The defendant’s next argument in support of the action of the trial court is that the description of the property contained in the offer (“our timber and timberlands in the Briceland area which we acquired from Walter G. Brix, Inc., Marie Brix, et al.”) is so vague and uncertain as to violate the statute of frauds. (Civ. Code, § 1624, subd. 4.) It is a fundamental rule that the statute is designed to prevent fraud and cannot be invoked to perpetrate it. (Bouchard v. *833Cole, 143 Cal.App.2d 93 [299 P.2d 697].) Further, according to 2 Corbin on Contracts, section 505, page 718, the statute should be narrowly construed in this area. In the case at bar it seems clear that the parties understood what land was described in the defendant’s offer, as is illustrated by the title reports which were given to plaintiff following the execution of the first agreement. To now hold that the description is inadequate would in fact violate the basic concept set out above. We are of the opinion that the aforementioned description, although inadequate in itself, does provide a “key” so that the land can be properly identified. (Beverage v. Canton Placer Mining Co., 43 Cal.2d 769 [278 P.2d 694].)

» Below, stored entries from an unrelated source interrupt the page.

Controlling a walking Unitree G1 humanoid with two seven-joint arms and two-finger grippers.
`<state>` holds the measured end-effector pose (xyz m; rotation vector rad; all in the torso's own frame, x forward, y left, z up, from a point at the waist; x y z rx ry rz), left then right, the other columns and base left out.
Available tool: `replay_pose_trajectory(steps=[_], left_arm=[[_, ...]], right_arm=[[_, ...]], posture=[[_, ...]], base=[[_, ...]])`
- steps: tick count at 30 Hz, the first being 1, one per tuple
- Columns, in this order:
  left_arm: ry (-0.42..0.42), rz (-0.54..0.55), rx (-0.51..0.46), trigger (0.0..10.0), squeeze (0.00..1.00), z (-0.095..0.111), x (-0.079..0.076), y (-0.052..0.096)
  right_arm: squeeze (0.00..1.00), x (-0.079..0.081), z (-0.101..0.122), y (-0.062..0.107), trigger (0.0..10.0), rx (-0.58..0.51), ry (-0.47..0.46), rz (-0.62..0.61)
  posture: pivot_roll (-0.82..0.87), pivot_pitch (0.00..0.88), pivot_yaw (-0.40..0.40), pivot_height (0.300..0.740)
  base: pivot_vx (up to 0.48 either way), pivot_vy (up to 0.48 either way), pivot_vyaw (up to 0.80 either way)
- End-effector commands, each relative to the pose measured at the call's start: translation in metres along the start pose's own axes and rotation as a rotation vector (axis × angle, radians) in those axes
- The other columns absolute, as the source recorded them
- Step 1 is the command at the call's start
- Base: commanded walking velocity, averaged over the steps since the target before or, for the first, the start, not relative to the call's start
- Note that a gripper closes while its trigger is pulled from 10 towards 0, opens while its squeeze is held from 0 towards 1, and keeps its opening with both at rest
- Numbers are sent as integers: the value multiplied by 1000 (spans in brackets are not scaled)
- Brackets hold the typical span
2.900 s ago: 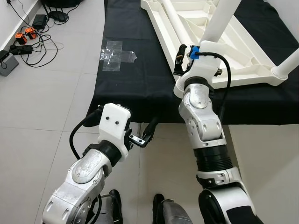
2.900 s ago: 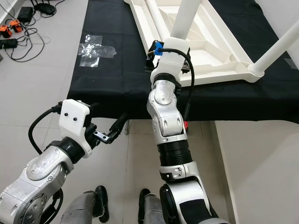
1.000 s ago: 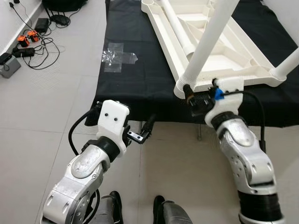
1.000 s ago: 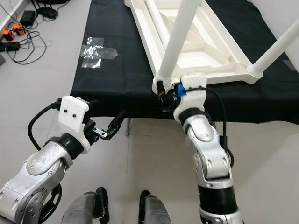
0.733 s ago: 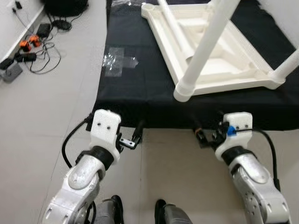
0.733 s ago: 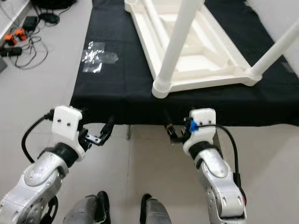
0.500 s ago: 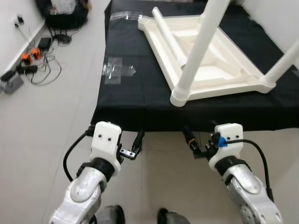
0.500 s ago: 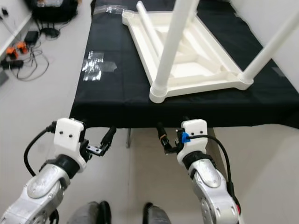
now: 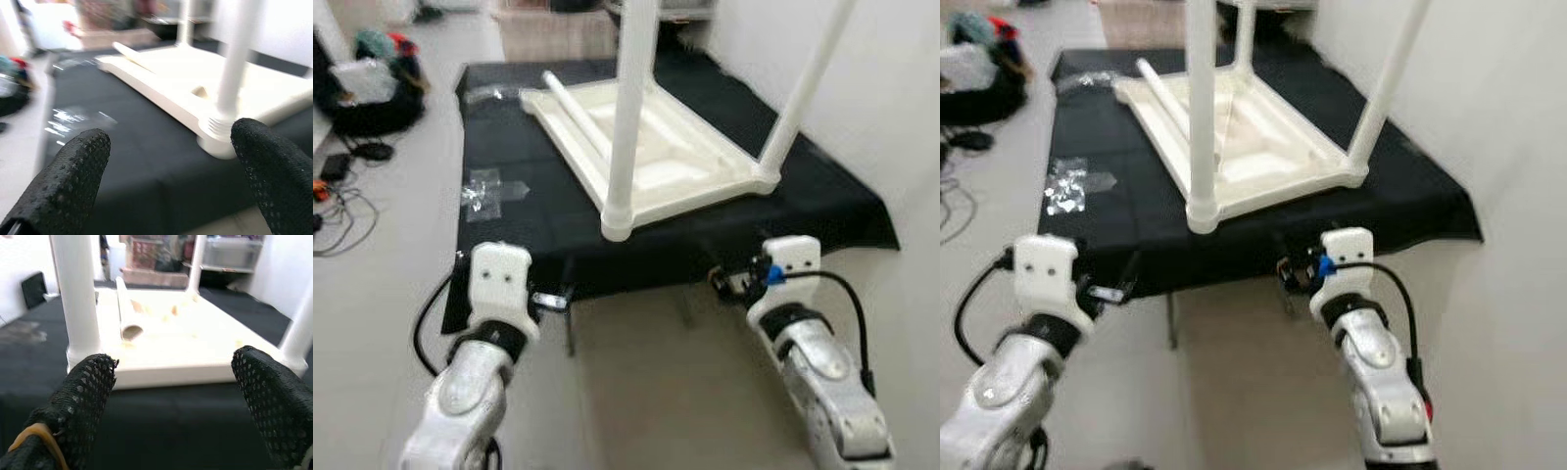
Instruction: Building children table
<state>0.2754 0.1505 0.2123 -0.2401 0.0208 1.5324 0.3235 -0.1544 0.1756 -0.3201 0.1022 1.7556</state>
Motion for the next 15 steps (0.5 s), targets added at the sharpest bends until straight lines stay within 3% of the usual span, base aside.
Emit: replay_pose_trajectory(steps=[1, 5, 15], left_arm=[[-24, 26, -10, 10000, 0, 2, 6, 1], [-35, 34, -21, 10000, 0, 5, 9, 1], [-37, 21, -32, 10000, 0, 8, 2, -1]], right_arm=[[0, 0, -3, 0, 10000, 6, -14, 1], [0, 4, 1, -4, 10000, -17, -13, 29], [0, -6, -2, -13, 10000, -9, 38, -17]], posture=[[70, 12, -97, 740], [70, 7, -98, 740], [63, 10, -98, 740]], base=[[0, 0, 0], [0, 0, 0], [0, 0, 784]])
Point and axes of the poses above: a point about 5 cm out from each wrist's last joint towards the gripper, its own y axis pointing back from the gripper into the wrist, its own z axis along the axis of the wrist's last joint, x = y × z, the point moved 5 cm from there along -y, pointing out of the wrist towards the gripper, and after that the axes turned 12 degrees about y, right-handed, at the moved point
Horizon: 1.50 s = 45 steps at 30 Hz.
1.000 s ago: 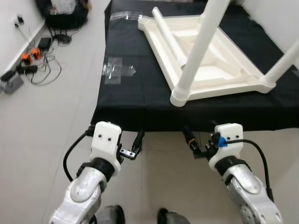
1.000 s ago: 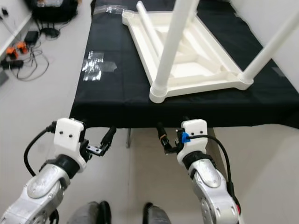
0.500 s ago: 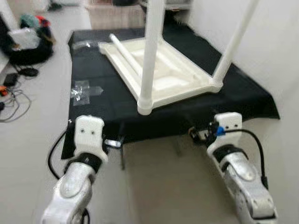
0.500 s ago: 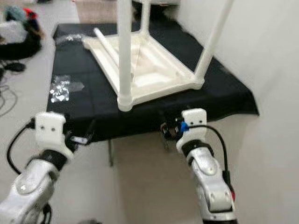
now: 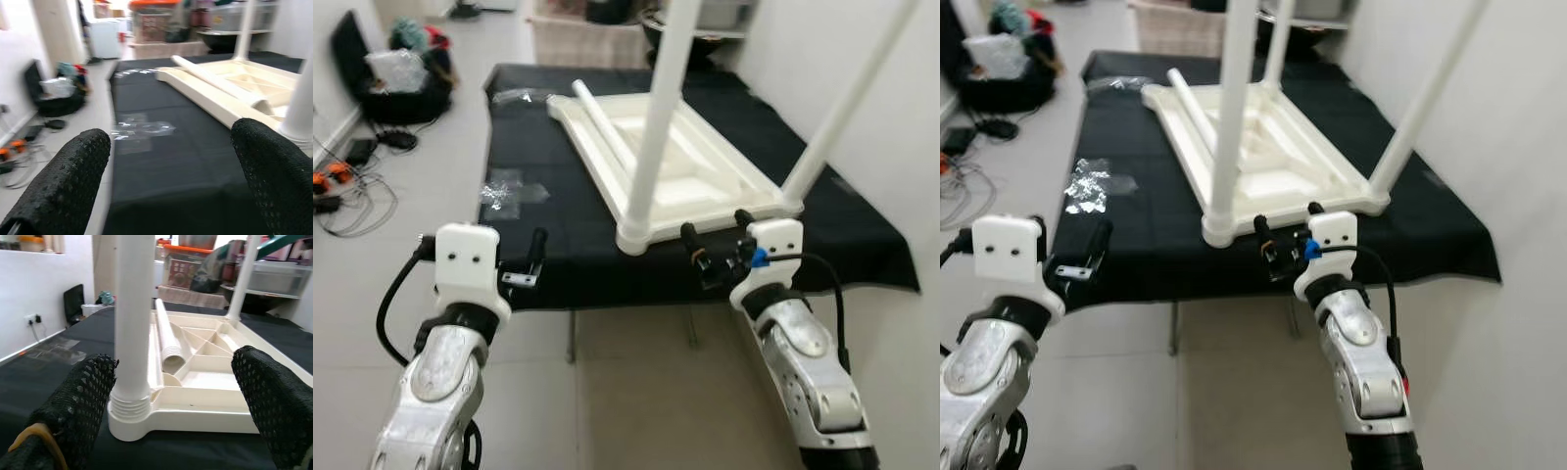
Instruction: Building children table
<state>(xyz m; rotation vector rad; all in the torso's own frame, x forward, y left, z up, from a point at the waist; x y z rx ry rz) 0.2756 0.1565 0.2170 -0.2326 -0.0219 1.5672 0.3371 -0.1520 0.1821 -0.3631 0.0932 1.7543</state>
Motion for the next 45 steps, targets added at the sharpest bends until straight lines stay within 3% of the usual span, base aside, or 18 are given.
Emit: replay_pose_trajectory(steps=[1, 3, 6, 9, 11, 12, 13, 14, 17, 19, 20, 21, 31, 41, 45], left_arm=[[-5, -4, -14, 10000, 0, 4, -2, -1], [-9, 7, -29, 10000, 0, 9, 1, -4], [-9, 13, -36, 10000, 0, 12, 2, -5], [-19, 97, -89, 10000, 0, 26, 22, -8], [-19, 116, -97, 10000, 0, 29, 26, -8], [-56, 156, -123, 10000, 0, 36, 37, -9], [-56, 156, -123, 10000, 0, 36, 37, -9], [-93, 205, -149, 10000, 0, 44, 52, -9], [-127, 251, -171, 10000, 0, 52, 65, -8], [-179, 327, -205, 10000, 0, 64, 89, -6], [-179, 327, -205, 10000, 0, 64, 89, -6], [-206, 361, -228, 10000, 0, 73, 101, -6], [-225, 378, -254, 10000, 0, 85, 111, -10], [-218, 363, -248, 10000, 0, 83, 112, -13], [-212, 347, -237, 10000, 0, 80, 109, -16]], right_arm=[[0, -7, -8, -1, 10000, 31, 30, -30], [0, -23, -15, -5, 10000, 86, 45, -121], [0, -31, -15, -6, 10000, 85, 41, -157], [0, -68, -15, -8, 10000, 84, 21, -299], [0, -74, -15, -8, 10000, 85, 24, -320], [0, -87, -13, -7, 10000, 81, 39, -373], [0, -87, -13, -7, 10000, 81, 39, -373], [0, -101, -9, -7, 10000, 64, 42, -425], [0, -113, -4, -6, 10000, 51, 51, -471], [0, -133, 5, -5, 10000, 23, 66, -546], [0, -133, 5, -5, 10000, 23, 66, -546], [0, -140, 13, -8, 10000, -4, 66, -564], [0, -151, 29, -19, 10000, -54, 47, -600], [0, -160, 24, -17, 10000, -45, 16, -653], [0, -157, 24, -18, 10000, -50, 13, -642]], posture=[[63, 10, -98, 740], [67, 15, -99, 740], [67, 15, -99, 740], [69, 18, -99, 740], [69, 18, -99, 740], [74, 22, -103, 740], [74, 22, -103, 740], [74, 22, -103, 740], [74, 22, -103, 740], [79, 26, -101, 740], [79, 26, -101, 740], [81, 29, -105, 740], [80, 31, -102, 740], [77, 45, -93, 740], [75, 50, -88, 740]], base=[[0, 0, 650], [0, 0, 0], [0, 0, 0], [0, 0, 0], [0, 0, 0], [0, 0, 0], [0, 0, 0], [0, 0, 0], [0, 0, 0], [0, 0, 0], [0, 0, 0], [0, 0, 0], [0, 0, 0], [48, 0, 0], [249, 0, 0]])
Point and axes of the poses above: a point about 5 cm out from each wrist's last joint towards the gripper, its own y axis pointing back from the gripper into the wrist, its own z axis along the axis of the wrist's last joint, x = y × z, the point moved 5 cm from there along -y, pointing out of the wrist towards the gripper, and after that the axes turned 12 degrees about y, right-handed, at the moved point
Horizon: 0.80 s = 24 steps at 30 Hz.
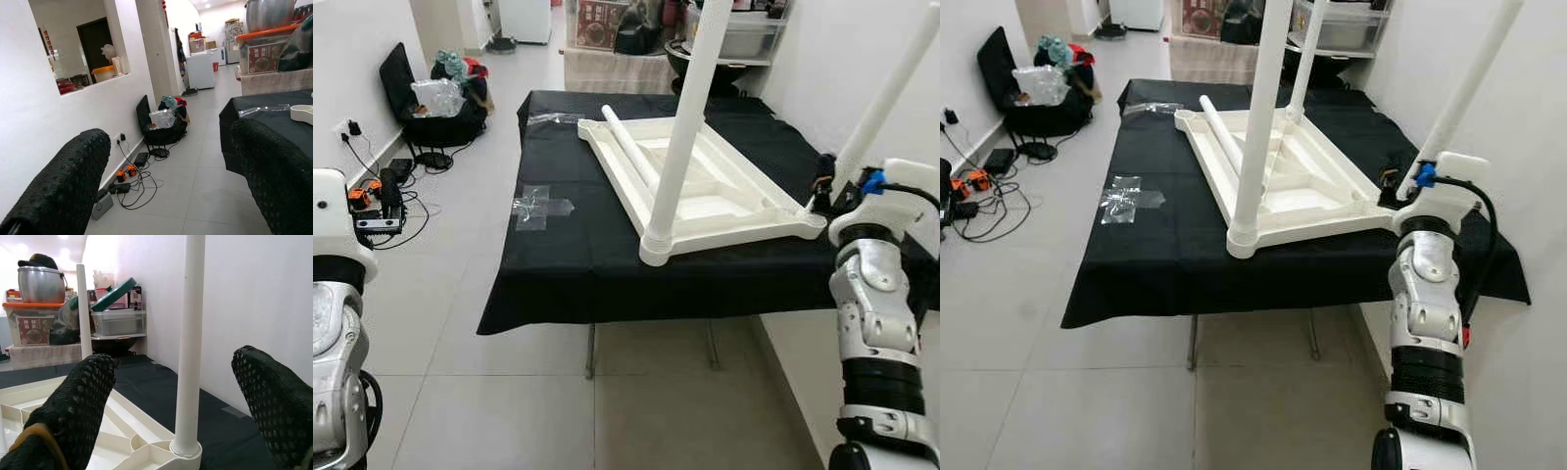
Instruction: Building children table
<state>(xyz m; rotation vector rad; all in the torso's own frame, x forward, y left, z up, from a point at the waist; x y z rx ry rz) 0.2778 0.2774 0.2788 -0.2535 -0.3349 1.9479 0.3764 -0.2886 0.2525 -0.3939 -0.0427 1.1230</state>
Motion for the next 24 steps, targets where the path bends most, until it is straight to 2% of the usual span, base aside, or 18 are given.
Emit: replay_pose_trajectory(steps=[1, 7, 24], left_arm=[[4, -14, -17, 10000, 0, 4, -2, -2], [17, -40, 1, 10000, 0, -2, -10, 1], [22, -53, 6, 10000, 0, -3, -13, 1]], right_arm=[[0, -1, 0, -1, 10000, -2, -12, -4], [0, 3, -1, 2, 10000, -2, -11, 10], [0, 5, -3, 4, 10000, 2, -20, 14]], posture=[[75, 50, -88, 740], [72, 54, -85, 740], [74, 57, -83, 740]], base=[[255, 0, 0], [269, 0, 0], [275, 0, 0]])
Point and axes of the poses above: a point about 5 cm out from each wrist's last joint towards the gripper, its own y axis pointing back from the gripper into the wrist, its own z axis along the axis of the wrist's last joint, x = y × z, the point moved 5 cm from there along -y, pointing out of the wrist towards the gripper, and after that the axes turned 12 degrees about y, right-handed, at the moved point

Lastly, we cannot say as a matter of law that the evidence offered by the plaintiff was insufficient to delineate the actual land intended to be conveyed by the parties. Therefore, the defendant’s contention that this contract violates the statute of frauds is without merit. It follows that if the description contained in the offer is capable of being made certain, and “That is certain which can be made certain” (Civ. Code, § 3538), then the nonsuit cannot be upheld on the theory that the contract was so vague and uncertain that it would be impossible to enforce.

For the reasons above stated the judgment is reversed.

Van Dyke, P. J., and Schottky, J., concurred.

A petition for a rehearing was denied June 2, 1961, and respondent’s petition for a hearing by the Supreme Court was denied June 28, 1961.